● **Exercise goal**
Copy exactly the stretch of lines from the one holding "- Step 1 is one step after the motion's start" through the last line of the data below, inclusive. Leave out pictures.

● **Material supplied**
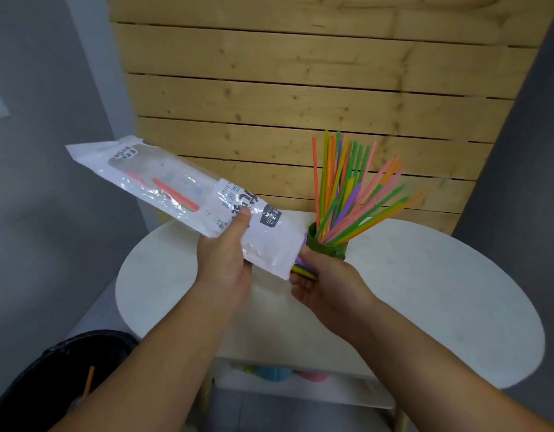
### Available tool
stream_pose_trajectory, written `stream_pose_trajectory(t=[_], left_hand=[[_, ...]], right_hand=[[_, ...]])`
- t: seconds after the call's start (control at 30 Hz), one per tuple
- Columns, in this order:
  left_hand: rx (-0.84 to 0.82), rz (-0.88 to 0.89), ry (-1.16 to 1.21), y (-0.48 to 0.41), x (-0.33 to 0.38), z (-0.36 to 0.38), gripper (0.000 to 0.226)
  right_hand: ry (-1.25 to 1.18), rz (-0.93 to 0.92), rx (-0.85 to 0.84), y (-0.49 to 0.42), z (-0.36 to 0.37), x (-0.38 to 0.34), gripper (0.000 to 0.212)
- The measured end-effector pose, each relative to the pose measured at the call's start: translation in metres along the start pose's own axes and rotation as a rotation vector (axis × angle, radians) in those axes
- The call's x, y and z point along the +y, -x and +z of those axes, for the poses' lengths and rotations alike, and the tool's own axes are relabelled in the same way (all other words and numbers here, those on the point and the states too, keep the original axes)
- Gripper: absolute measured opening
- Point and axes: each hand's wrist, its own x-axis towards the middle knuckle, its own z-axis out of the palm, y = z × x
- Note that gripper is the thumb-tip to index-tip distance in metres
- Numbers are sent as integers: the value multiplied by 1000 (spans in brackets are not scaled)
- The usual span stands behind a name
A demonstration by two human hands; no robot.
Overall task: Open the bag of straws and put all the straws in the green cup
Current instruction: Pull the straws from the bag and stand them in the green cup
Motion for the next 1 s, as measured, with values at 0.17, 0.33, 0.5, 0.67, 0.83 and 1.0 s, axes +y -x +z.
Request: stream_pose_trajectory(t=[0.17,0.33,0.5,0.67,0.83,1.0], left_hand=[[21,-117,62,-5,0,-8,35],[8,-235,113,-2,-2,-5,33],[1,-297,137,0,-11,-3,40],[12,-307,143,0,-13,-1,35],[17,-327,149,0,-17,0,38],[2,-327,169,-6,-17,-8,42]], right_hand=[[-62,-105,-50,0,-9,-8,5],[-343,-134,-82,3,-8,-12,5],[-399,-170,-55,4,2,-5,2],[-284,-240,9,1,4,-3,9],[-210,-297,109,1,1,-5,15],[-117,-388,190,6,-4,-16,16]])
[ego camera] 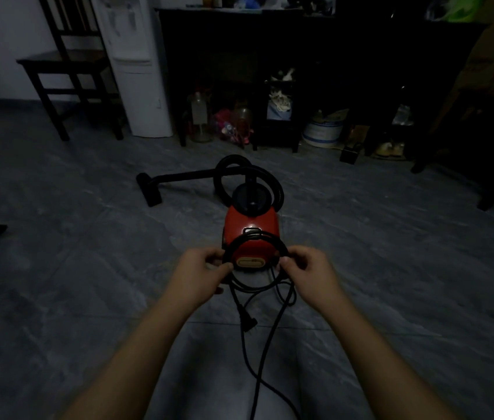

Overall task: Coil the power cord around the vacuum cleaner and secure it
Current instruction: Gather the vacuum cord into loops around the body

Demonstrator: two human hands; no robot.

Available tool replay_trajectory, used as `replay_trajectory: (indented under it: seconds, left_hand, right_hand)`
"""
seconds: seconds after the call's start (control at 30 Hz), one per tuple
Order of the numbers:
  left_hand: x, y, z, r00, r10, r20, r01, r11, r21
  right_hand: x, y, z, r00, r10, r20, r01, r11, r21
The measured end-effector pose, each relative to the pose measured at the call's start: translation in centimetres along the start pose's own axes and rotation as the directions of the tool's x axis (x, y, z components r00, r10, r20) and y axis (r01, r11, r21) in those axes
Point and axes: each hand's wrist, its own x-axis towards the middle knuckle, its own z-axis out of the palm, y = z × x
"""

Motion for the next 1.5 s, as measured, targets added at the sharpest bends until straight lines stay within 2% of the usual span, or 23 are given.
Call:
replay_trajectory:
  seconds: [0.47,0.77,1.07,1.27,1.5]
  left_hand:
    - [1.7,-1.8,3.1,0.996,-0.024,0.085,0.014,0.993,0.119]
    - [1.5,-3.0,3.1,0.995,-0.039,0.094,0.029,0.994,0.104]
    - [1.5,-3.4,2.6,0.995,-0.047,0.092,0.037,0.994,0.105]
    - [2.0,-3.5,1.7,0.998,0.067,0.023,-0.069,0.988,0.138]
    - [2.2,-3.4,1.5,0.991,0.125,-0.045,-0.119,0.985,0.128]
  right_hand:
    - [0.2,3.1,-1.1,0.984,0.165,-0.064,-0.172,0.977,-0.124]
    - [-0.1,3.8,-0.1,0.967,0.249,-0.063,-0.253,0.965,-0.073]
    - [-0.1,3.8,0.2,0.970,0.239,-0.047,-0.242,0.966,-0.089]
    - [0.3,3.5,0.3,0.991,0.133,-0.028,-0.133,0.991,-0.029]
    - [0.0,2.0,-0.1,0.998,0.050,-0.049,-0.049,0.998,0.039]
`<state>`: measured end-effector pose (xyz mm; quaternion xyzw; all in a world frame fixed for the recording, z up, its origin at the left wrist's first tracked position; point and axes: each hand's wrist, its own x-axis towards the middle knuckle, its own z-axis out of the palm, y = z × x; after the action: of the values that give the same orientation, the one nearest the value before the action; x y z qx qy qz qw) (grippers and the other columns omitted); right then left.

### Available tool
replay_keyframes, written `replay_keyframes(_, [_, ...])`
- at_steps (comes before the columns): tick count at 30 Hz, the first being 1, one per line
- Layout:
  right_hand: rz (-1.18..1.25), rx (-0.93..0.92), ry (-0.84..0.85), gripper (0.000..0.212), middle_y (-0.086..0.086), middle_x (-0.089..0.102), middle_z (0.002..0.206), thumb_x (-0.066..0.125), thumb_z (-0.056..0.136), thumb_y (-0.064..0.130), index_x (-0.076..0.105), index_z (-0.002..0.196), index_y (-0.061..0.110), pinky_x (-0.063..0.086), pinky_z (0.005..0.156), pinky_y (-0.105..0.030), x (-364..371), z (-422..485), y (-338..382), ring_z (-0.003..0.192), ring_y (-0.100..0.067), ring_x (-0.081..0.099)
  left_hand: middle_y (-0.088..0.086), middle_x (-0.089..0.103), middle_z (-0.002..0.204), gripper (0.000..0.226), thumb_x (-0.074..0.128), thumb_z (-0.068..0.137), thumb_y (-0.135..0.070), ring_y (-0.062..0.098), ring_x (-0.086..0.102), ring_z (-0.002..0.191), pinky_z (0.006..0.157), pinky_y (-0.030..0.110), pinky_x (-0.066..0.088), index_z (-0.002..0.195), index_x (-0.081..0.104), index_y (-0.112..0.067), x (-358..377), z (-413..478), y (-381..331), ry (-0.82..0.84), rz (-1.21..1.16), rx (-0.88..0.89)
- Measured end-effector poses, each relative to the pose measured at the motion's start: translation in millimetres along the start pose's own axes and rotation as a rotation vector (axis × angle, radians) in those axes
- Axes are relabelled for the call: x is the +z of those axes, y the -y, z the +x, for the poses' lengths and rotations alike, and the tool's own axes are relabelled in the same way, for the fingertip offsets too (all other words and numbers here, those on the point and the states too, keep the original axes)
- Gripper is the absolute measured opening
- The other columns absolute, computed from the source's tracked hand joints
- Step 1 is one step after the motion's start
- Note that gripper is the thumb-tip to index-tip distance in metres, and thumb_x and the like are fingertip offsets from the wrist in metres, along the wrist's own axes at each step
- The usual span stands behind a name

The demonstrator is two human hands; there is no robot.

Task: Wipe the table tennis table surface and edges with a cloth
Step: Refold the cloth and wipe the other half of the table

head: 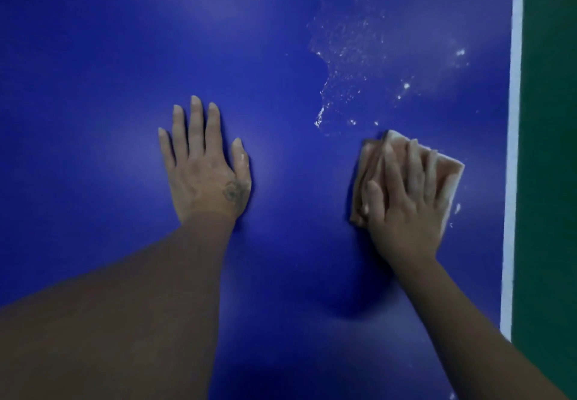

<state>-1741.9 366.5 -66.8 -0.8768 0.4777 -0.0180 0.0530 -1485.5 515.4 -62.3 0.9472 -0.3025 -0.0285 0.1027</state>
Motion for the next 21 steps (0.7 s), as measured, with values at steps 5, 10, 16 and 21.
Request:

● **Answer to the problem**
- Step 1 is one step after the motion's start
- Note that gripper is the thumb-tip to index-tip distance in metres, and thumb_x and the like are fingertip offsets from the wrist in metres, along the wrist's own axes at each step
- The usual span stands behind a name

The demonstrator is two human hands; there is no robot.

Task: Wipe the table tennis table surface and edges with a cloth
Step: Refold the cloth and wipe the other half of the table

head: 

<state>-1741.9 366.5 -66.8 -0.8768 0.4777 -0.0180 0.0530 -1485.5 515.4 -62.3 0.9472 -0.3025 -0.0285 0.1027</state>
Motion for the next 21 steps (0.7 s), as measured, with values at steps 5, 10, 16 and 21.
Request:

The exercise requires nothing else.